E não era com as próprias bocas que riam, mas com outras.

Odisseia, canto XX

segunda-feira, 2 de maio de 2016

"To look upon your face always"


    No episódio "Fruit of the poisonous tree" (Bryan Spicer), da série Once Upon a Time, um rei encontra uma lâmpada mágica, usa o primeiro desejo para libertar o génio e o segundo para oferecer ao génio o terceiro desejo. Mais tarde, o génio conhece a rainha e apaixona-se por ela. Para a libertar do rei, que ela não ama, e acreditando que poderão ficar juntos, o génio mata o rei que lhe dera a liberdade. A rainha rejeita, porém, o génio, agora que este já cumpriu o papel que ela lhe reservara. Apesar da traição, o génio continua a amar a rainha e resolve usar o terceiro desejo para ficar com ela (“I wish to be with you forever, to look upon your face always, to never leave your side). O seu desejo é satisfeito: é condenado a viver no espelho da rainha.

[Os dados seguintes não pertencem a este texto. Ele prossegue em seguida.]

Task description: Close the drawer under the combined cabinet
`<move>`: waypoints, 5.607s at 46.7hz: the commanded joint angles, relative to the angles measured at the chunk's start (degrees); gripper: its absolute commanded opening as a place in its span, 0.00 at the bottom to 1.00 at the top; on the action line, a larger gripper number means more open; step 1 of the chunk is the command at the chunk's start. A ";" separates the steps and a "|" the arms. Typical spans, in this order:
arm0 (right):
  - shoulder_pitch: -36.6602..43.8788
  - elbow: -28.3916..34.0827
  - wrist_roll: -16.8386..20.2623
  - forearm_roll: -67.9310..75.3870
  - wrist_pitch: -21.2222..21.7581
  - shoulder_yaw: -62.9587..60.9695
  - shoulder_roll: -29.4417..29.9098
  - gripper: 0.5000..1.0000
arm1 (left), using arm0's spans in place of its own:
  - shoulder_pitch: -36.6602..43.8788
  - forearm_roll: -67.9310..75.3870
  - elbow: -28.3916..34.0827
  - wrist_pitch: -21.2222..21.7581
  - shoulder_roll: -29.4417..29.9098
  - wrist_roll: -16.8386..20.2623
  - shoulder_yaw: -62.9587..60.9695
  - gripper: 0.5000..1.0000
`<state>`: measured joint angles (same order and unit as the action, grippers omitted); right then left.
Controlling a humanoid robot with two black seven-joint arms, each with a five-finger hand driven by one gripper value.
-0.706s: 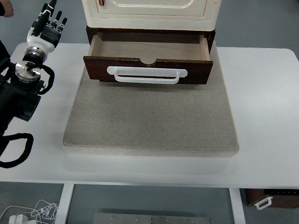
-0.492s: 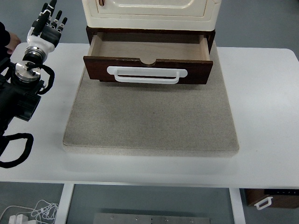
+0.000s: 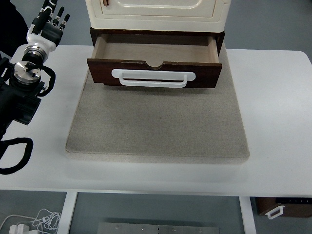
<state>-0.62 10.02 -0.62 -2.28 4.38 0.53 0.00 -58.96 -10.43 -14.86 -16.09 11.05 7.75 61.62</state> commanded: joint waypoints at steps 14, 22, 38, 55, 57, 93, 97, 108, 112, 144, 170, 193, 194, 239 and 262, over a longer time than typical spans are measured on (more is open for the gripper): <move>0.00 0.00 0.00 -0.01 0.01 0.00 0.00 0.90 | -3.00 -0.03 -4.04 0.18 6.00 0.07 -0.18 1.00; 0.00 0.00 0.00 -0.01 0.01 0.00 0.00 0.90 | -3.62 0.23 -8.08 0.71 9.51 0.07 -0.27 1.00; 0.00 0.00 0.00 -0.01 0.01 0.00 0.00 0.90 | -8.19 0.58 -16.16 0.45 16.90 -0.55 -0.36 1.00; 0.00 0.00 0.00 -0.01 0.01 0.00 0.00 0.90 | -10.12 9.72 -32.77 4.49 21.38 -0.55 -0.27 1.00; 0.00 0.00 0.00 -0.01 0.01 0.00 0.00 0.90 | -10.56 9.90 -34.44 4.66 21.73 -0.55 -0.36 1.00; 0.00 0.00 0.00 -0.01 -0.07 0.00 0.00 0.90 | -25.41 10.43 -64.24 4.40 32.28 -0.81 -30.76 1.00; 0.00 0.00 0.00 -0.01 -0.07 0.00 0.00 0.90 | -26.21 11.48 -67.49 4.40 32.72 -0.72 -34.54 1.00; 0.00 0.00 0.00 -0.01 0.01 0.00 0.00 0.90 | -28.14 18.42 -75.84 4.14 33.51 -0.81 -47.81 1.00; 0.00 0.00 0.00 -0.01 0.01 0.00 0.00 0.90 | -28.23 20.36 -78.48 4.14 33.42 -0.81 -50.98 1.00; 0.00 0.00 0.00 -0.01 0.01 0.00 0.00 0.90 | -27.79 35.74 -82.53 -0.60 23.93 -22.25 -64.34 1.00; 0.00 0.00 0.00 -0.01 0.01 0.00 0.00 0.90 | -28.40 35.74 -70.84 -5.79 16.55 -35.09 -64.78 1.00; 0.00 0.00 0.00 -0.01 0.01 0.00 0.00 0.90 | -30.42 36.00 -63.28 -8.52 13.82 -35.18 -65.75 1.00; 0.00 0.00 0.00 -0.01 0.01 0.00 0.00 0.90 | -30.43 36.27 -63.02 -8.52 13.65 -35.18 -65.75 1.00; 0.00 0.00 0.00 -0.01 0.01 0.00 0.00 0.90 | -29.55 40.84 -49.31 -8.43 8.73 -34.30 -63.91 1.00; 0.00 0.00 0.00 -0.01 0.01 0.00 0.00 0.90 | -29.20 40.93 -42.10 -8.52 7.58 -33.15 -63.73 1.00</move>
<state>-0.62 10.02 -0.61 -2.29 4.40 0.53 0.00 -88.17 30.50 -57.66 -24.61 18.70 -25.54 -2.13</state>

    Nós somos aquilo que vemos. Esta verdade é porventura mais evidente quando nos olhamos ao espelho: é olhando o espelho que nos descobrimos. Aquele que os nossos olhos descobrem é quem nós somos. Mas a ideia confirma-se igualmente em outros momentos da nossa vida. Quando temos medo ou vergonha de que descubram aquilo que vemos – seja porque espreitamos ilicitamente alguém ou porque aquilo que vemos é um objecto cujo prazer queremos manter secreto, não queremos partilhar –, também aí estamos, afinal, a identificar-nos com o que vemos. Porque a vergonha daquilo que vemos só se justifica na medida em que nos colocamos no lugar do que é visto: a exposição do que olhamos transforma-se assim numa exposição de nós mesmos.
    É esta identificação que nos permite compreender com ainda mais clareza a concretização do desejo do génio. Porque ama a rainha, o génio não vê nada a não ser ela. Pelo que, em bom rigor, o seu desejo, levado à letra, já estava concretizado antes de ele o formular. O que pede então verdadeiramente o génio? Precisamente porque, de certo modo, somos aquilo que vemos, ele quer que o outro lado desta verdade se concretize: ele já vê aquilo em que se tornou e agora quer tornar-se naquilo que vê. Ele não pode, claro, tornar-se na rainha, pois ele permanece um outro para ela – i. e., eles mantêm-se duas pessoas diferentes. Todavia, resta-lhe ainda uma possibilidade de se identificar com ela: embora não possa deixar de ser um outro para a rainha, ele pode, em alternativa, deixar de ser um outro que lhe é completamente estranho, para passar a ser o seu (dela) outro. É assim que ele se torna o seu reflexo: pois este não é senão o outro que o espelho nos devolve, com o qual nos identificamos pelo olhar; o nosso reflexo é sempre o nosso outro.
    Isto não implica nenhuma transformação na rainha: ela mantém-se quem é. E mesmo o que vê no espelho, afinal, não varia: precisamente porque nos identificamos com o que vemos e porque o génio apenas a vê a ela, ver o génio no espelho é, afinal, ver-se a si mesma. E concretiza assim o vaticínio do génio, proferido quando ofereceu à rainha o espelho e lhe quis explicar porque o fazia: "So you can see me the way I see you". Porque, no fim de contas, a rainha vai continuar a ver-se a si mesma sempre que se olhar ao espelho. Mas vai ver-se através dos olhos de um outro. E assim descobrimos uma lição final que esta história nos oferece. Já sabíamos que ao olharmo-nos no espelho víamos o outro que mora em nós. Mas surge-nos agora uma outra verdade, igualmente esclarecedora: quando nos olhamos ao espelho, é com os olhos de um outro que nos vemos a nós mesmos.